__What this task involves__: Every line below that includes "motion" counts toward the total. Report that total alone.

───── Information supplied ─────

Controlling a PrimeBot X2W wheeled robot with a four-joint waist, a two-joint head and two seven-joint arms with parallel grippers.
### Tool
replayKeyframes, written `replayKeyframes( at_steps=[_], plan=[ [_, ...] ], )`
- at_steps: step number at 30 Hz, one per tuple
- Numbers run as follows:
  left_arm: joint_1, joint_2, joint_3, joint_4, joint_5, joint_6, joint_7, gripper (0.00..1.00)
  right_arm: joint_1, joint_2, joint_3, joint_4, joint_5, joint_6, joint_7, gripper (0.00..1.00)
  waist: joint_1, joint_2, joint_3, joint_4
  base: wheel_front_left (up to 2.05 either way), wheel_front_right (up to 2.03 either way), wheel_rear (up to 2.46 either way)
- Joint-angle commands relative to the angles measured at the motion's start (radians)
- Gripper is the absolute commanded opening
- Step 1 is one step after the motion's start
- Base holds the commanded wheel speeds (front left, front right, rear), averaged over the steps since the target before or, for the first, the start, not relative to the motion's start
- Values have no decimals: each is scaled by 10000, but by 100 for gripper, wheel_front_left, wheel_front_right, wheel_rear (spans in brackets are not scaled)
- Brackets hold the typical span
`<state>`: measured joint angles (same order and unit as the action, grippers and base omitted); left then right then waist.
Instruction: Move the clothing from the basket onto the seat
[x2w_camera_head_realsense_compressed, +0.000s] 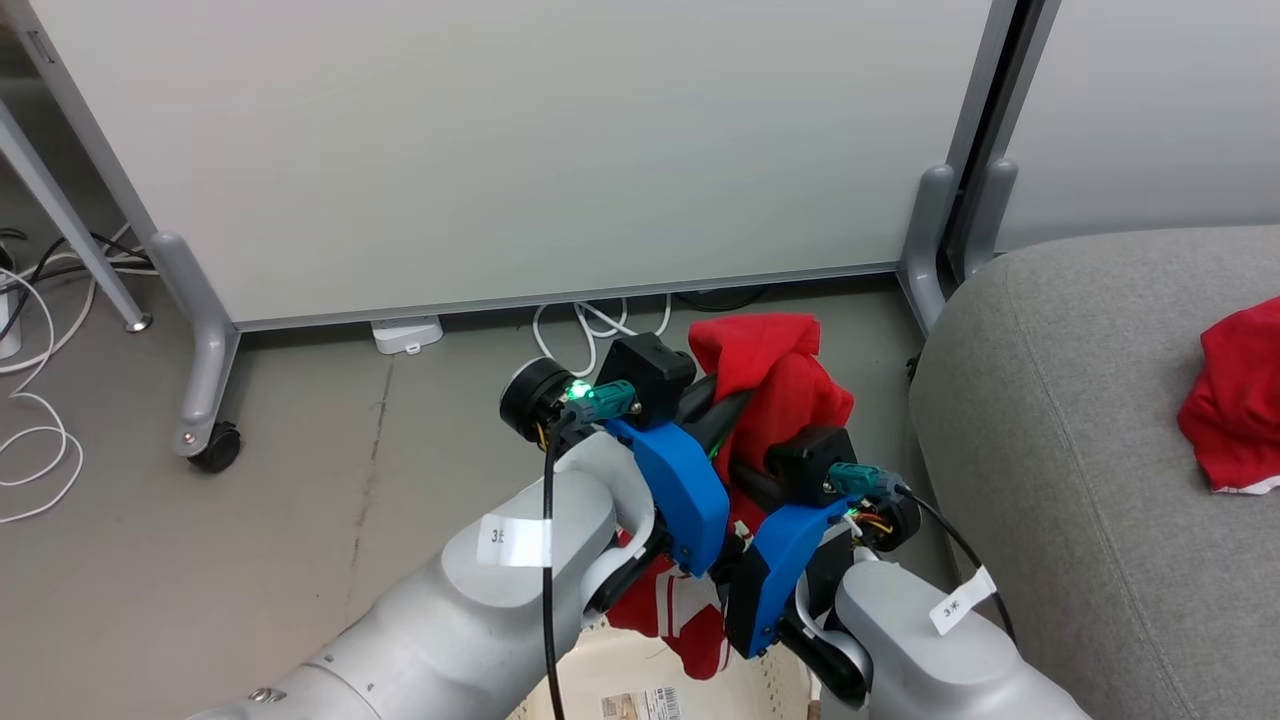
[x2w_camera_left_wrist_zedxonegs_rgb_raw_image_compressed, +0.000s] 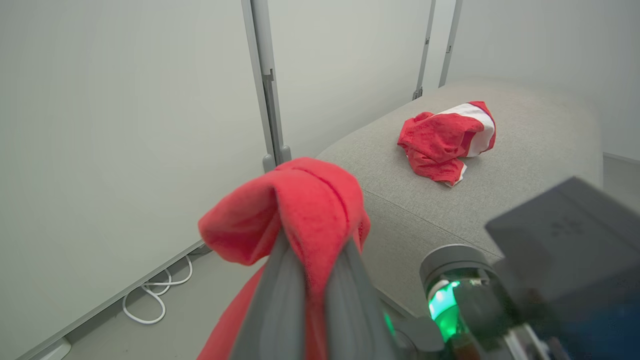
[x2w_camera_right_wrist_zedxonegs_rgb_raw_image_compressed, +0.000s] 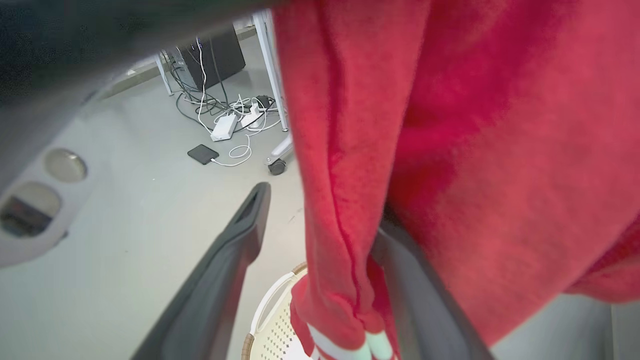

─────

__Output for this exercise__: 3